Re: [PATCH] prevent deadlock in __unmap_hugepage_range() when alloc_huge_page() fails.

linux-mm.kvack.org archive mirror
 help / color / mirror / Atom feed

From: Hugh Dickins <hugh.dickins@tiscali.co.uk>
To: Mel Gorman <mel@csn.ul.ie>
Cc: Andrew Morton <akpm@linux-foundation.org>,
	Larry Woodman <lwoodman@redhat.com>,
	"linux-kernel@vger.kernel.org" <linux-kernel@vger.kernel.org>,
	"linux-mm@kvack.org" <linux-mm@kvack.org>,
	Lee Schermerhorn <lee.schermerhorn@hp.com>,
	Adam Litke <agl@us.ibm.com>,
	David Gibson <david@gibson.dropbear.id.au>
Subject: Re: [PATCH] prevent deadlock in __unmap_hugepage_range() when alloc_huge_page() fails.
Date: Wed, 18 Nov 2009 16:27:01 +0000 (GMT)	[thread overview]
Message-ID: <Pine.LNX.4.64.0911181602430.29205@sister.anvils> (raw)
In-Reply-To: <20091117160922.GB29804@csn.ul.ie>

On Tue, 17 Nov 2009, Mel Gorman wrote:
> On Mon, Nov 16, 2009 at 12:12:53PM -0800, Andrew Morton wrote:
> > On Tue, 10 Nov 2009 12:00:56 -0500
> > Larry Woodman <lwoodman@redhat.com> wrote:
> > 
> > > hugetlb_fault() takes the mm->page_table_lock spinlock then calls
> > > hugetlb_cow().  If the alloc_huge_page() in hugetlb_cow() fails due to
> > > an insufficient huge page pool it calls unmap_ref_private() with the
> > > mm->page_table_lock held.  unmap_ref_private() then calls
> > > unmap_hugepage_range() which tries to acquire the mm->page_table_lock.
> > 
> > Confused.
> > 
> > That code is very old, alloc_huge_page() failures are surely common and
> > afaict the bug will lead to an instantly dead box.  So why haven't
> > people hit this bug before now?
> > 
> 
> Failures like that can happen when the workload is calling fork() with
> MAP_PRIVATE and the child is writing with a small hugepage pool. I reran the
> tests used at the time the code was written and they don't trigger warnings or
> problems in the normal case other than the note that the child got killed. It
> required PROVE_LOCKING to be set which is not set on the default configs I
> normally use when I don't suspect locking problems.
> 
> I can confirm that with PROVE_LOCKING set that the warnings do trigger but
> the machine doesn't lockup and I see in dmesg. Bit of a surprise really,
> you'd think a double taking of a spinlock would result in damage.
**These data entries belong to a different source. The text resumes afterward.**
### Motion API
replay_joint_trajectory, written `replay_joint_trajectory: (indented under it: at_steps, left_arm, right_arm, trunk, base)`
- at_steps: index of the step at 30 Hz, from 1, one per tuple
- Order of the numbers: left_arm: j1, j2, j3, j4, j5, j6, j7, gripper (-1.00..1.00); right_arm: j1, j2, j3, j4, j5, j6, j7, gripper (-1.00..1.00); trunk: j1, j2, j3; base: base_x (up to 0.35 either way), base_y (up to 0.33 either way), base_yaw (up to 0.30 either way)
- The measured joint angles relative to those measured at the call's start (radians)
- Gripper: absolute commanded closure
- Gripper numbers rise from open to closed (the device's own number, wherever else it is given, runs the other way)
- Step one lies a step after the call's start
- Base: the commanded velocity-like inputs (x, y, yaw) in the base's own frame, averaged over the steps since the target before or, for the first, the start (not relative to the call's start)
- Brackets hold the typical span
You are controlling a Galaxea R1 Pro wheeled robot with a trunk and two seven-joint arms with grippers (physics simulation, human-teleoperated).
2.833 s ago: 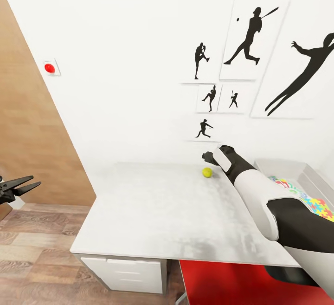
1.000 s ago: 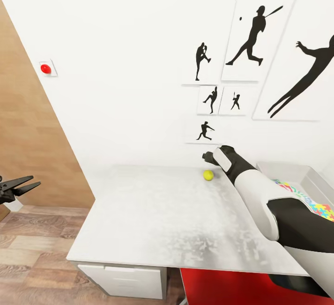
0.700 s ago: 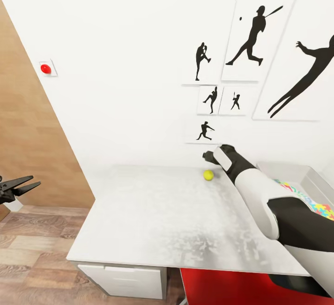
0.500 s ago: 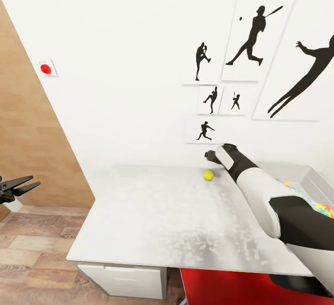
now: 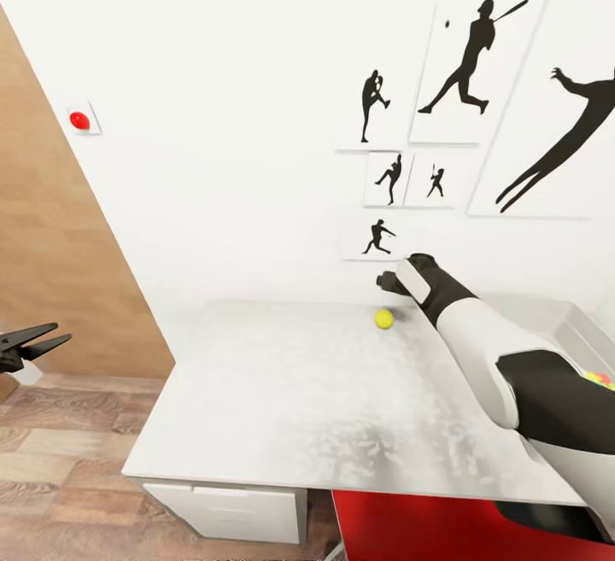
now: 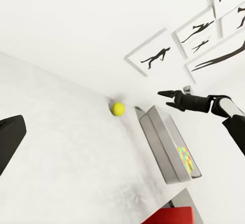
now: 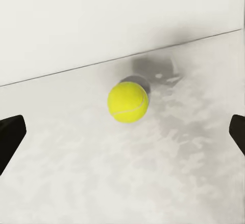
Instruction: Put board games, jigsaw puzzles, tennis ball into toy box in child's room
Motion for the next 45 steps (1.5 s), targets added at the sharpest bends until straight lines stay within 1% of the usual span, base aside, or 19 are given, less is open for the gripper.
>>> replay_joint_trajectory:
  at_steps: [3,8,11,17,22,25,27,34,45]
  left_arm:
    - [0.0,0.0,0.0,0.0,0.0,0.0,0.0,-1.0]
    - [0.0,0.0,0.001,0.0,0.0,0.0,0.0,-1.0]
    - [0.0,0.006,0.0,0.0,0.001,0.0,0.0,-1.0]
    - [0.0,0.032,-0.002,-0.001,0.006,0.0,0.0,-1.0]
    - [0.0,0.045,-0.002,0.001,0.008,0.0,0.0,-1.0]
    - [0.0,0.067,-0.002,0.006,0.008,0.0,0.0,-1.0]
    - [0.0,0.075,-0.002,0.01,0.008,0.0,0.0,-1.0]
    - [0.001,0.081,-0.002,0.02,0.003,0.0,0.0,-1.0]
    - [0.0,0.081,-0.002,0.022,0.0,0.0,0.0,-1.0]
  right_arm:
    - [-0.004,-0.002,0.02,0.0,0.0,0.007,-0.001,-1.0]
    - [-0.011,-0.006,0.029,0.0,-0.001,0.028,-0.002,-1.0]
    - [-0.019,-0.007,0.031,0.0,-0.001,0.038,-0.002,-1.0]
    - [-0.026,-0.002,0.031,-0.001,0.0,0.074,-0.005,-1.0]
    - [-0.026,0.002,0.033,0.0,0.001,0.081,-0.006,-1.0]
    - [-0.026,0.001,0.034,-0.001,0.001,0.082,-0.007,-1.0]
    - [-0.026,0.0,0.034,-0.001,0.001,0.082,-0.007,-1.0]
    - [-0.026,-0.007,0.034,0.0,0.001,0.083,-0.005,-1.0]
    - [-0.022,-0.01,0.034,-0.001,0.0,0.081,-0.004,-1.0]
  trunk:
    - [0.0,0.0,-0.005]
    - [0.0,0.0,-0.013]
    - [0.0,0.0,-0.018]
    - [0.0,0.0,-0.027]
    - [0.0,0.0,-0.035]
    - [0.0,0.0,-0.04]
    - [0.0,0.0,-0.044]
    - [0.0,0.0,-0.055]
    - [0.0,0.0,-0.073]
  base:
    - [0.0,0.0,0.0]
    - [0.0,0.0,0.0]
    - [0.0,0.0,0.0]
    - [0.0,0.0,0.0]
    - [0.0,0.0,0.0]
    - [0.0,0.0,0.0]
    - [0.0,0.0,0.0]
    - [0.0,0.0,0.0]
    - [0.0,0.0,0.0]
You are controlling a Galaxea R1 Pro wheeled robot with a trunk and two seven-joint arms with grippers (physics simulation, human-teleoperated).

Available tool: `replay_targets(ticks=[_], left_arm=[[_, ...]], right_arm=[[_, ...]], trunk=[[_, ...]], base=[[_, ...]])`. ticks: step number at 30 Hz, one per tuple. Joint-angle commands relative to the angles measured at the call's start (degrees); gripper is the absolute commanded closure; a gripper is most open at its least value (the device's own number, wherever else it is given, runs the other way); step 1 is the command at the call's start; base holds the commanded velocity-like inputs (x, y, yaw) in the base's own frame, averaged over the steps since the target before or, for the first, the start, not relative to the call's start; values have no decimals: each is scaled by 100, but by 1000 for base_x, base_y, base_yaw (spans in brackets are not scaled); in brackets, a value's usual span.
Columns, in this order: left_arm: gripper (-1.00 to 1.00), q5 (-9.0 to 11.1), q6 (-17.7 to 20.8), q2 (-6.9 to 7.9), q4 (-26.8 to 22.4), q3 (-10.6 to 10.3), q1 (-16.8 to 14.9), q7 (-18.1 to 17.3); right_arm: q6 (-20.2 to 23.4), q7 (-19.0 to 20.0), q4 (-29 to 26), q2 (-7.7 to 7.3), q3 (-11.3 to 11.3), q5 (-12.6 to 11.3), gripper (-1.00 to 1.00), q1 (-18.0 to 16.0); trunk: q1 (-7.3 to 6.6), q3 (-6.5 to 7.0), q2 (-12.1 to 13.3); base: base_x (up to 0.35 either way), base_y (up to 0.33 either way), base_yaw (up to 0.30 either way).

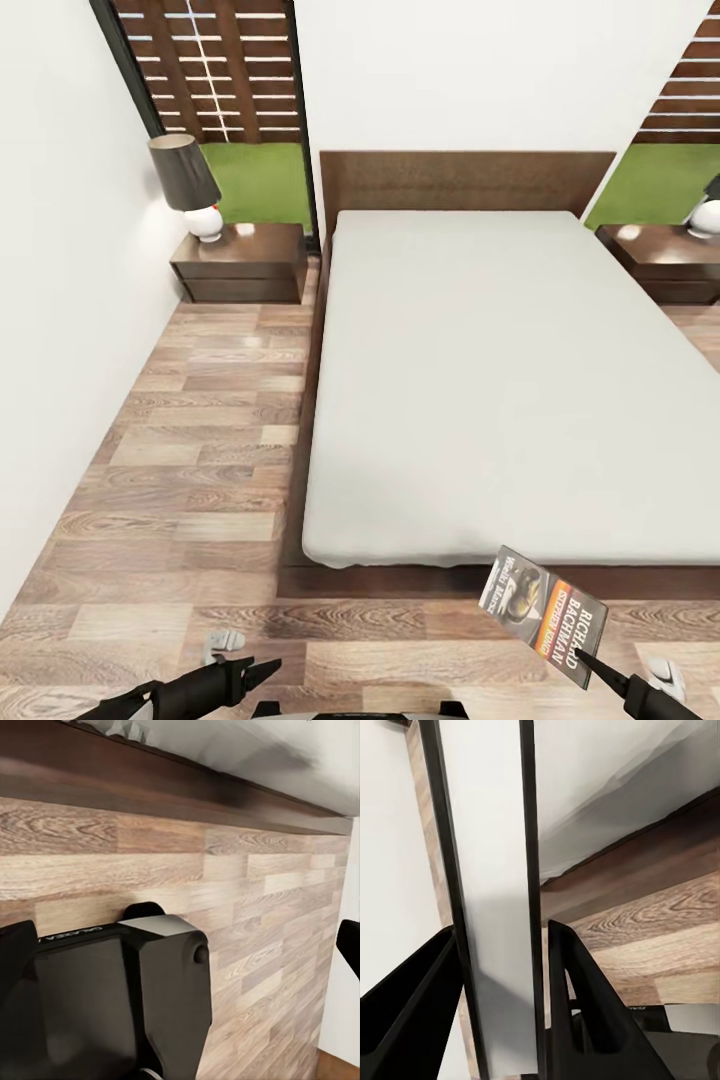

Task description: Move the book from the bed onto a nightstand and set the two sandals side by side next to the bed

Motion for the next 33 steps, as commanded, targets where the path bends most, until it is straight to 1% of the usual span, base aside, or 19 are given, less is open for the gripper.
replay_targets(ticks=[1,5,7,9,12,16,22,33], left_arm=[[-100,-30,-37,0,8,29,-3,-14],[-100,-30,-37,-5,8,29,8,-6],[-100,-31,-37,-9,8,29,20,-6],[-100,-31,-39,-38,8,29,31,-7],[-100,-30,-44,-118,7,29,57,-1],[-100,-32,-45,-155,7,29,85,78],[-100,-30,-46,-166,8,29,95,149],[-100,-32,-46,-176,8,29,97,162]], right_arm=[[60,19,47,-1,-9,-29,100,-3],[57,19,337,-2,-12,-31,100,-3],[44,25,351,-2,-15,-31,100,-3],[19,31,359,-2,-16,-34,100,-3],[-3,32,371,-1,-17,-32,100,-3],[-8,31,374,-1,-17,-32,100,-2],[-13,28,375,-2,-14,-31,100,-3],[-15,22,375,2,-14,-31,100,-3]], trunk=[[3,0,-9],[3,33,-9],[3,51,-9],[3,70,-9],[3,98,-9],[3,135,-9],[3,190,-9],[3,293,-9]], base=[[0,0,0],[0,0,0],[0,0,0],[0,0,0],[0,0,0],[0,0,0],[0,0,0],[0,0,0]])
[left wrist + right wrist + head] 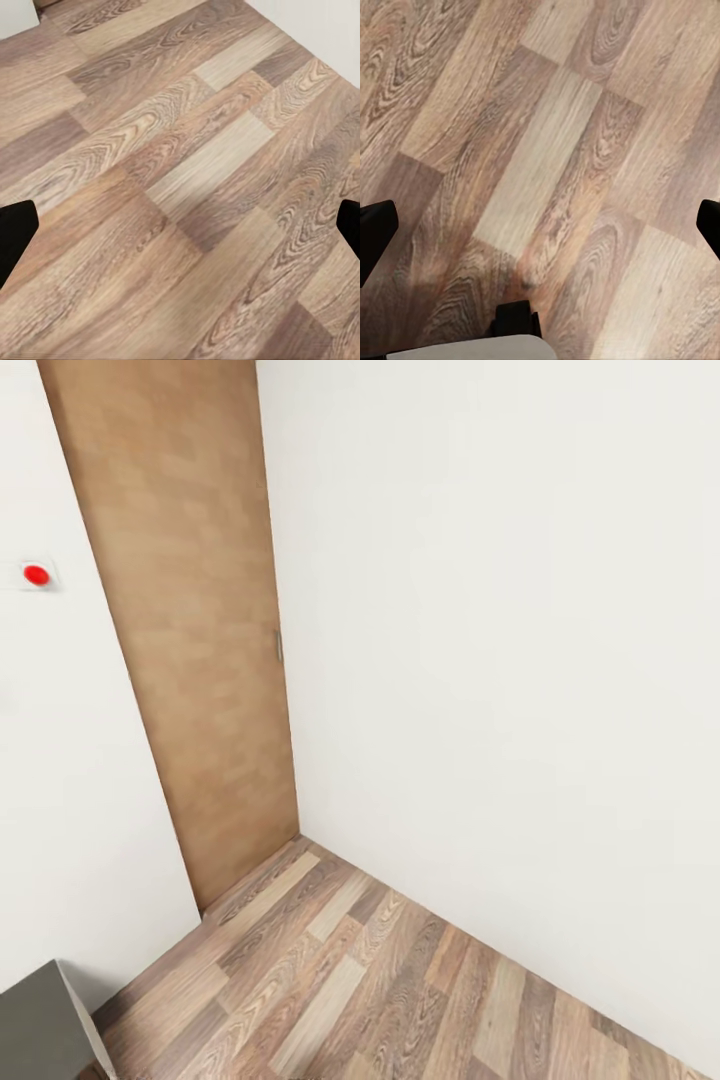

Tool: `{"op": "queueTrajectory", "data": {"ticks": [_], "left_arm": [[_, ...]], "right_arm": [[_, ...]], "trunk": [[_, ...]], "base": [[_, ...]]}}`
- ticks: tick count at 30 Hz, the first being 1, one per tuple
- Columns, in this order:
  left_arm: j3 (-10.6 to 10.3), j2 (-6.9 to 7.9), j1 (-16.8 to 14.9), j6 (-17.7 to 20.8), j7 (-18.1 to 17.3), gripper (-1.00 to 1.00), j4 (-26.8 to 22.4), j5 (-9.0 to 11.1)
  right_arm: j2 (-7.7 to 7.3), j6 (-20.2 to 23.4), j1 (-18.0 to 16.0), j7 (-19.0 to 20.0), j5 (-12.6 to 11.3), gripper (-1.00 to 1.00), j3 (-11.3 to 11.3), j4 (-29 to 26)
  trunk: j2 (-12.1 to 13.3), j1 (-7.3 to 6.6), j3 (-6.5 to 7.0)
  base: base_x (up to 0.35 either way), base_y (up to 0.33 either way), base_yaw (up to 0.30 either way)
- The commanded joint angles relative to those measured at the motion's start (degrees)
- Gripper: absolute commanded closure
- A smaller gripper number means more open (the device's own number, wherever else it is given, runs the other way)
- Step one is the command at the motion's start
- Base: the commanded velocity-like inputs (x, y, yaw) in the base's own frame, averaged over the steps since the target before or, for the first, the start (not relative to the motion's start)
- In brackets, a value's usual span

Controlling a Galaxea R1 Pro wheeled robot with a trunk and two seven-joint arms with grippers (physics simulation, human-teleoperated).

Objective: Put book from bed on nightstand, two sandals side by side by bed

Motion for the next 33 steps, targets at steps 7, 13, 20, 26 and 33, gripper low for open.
{"op": "queueTrajectory", "data": {"ticks": [7,13,20,26,33], "left_arm": [[0.03,-0.08,0.00,-0.07,-0.01,-1.00,-0.04,0.36],[0.01,-0.08,0.00,-0.07,-0.01,-1.00,-0.04,0.36],[-0.02,-0.08,0.00,-0.07,-0.01,-1.00,-0.04,0.34],[-0.05,-0.08,0.00,-0.07,-0.01,-1.00,-0.04,0.27],[-0.06,-0.08,0.00,-0.07,-0.01,-1.00,-0.04,0.27]], "right_arm": [[0.01,-0.07,0.03,-0.11,-0.02,-1.00,0.02,-0.07],[0.01,-0.07,0.03,-0.12,-0.02,-1.00,0.02,-0.07],[0.01,-0.07,0.03,-0.14,-0.02,-1.00,0.02,-0.07],[0.01,-0.07,0.03,-0.14,-0.02,-1.00,0.02,-0.07],[0.01,-0.07,0.03,-0.14,-0.02,-1.00,0.02,-0.07]], "trunk": [[-0.02,0.00,-0.04],[-0.02,0.00,-0.04],[-0.02,0.00,-0.04],[-0.02,0.00,-0.04],[-0.02,0.00,-0.04]], "base": [[0.000,0.000,0.294],[0.000,0.000,0.294],[0.000,0.000,0.294],[0.000,0.000,0.294],[0.000,0.000,0.294]]}}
It would be a surprise if it were the same mm->page_table_lock being
taken in both cases.  But isn't it unmap_ref_private()'s job to go
looking through the _other_ vmas (typically other mms) mapping the same
hugetlbfs file, operating on them?  So PROVE_LOCKING complains about
a possible ABBA deadlock, rather than a straight AA deadlock.

> 
> [  111.031795] PID 2876 killed due to inadequate hugepage pool
> 
> Applying the patch does fix that problem but there is a very similar
> problem remaining in the same path. More on this later.
> 
> > > This can be fixed by dropping the mm->page_table_lock around the call 
> > > to unmap_ref_private() if alloc_huge_page() fails, its dropped right below
> > > in the normal path anyway:
> > > 
> > 
> > Why is that safe?  What is the page_table_lock protecting in here?
> > 
> 
> The lock is there from 2005 and it was to protect against against concurrent
> PTE updates. However, it is probably unnecessary protection as this whole
> path should be protected by the hugetlb_instantiation_mutex. There was locking
> that was left behind that may be unnecessary after that mutex was introducted
> but is left in place for the day someone decides to tackle that mutex.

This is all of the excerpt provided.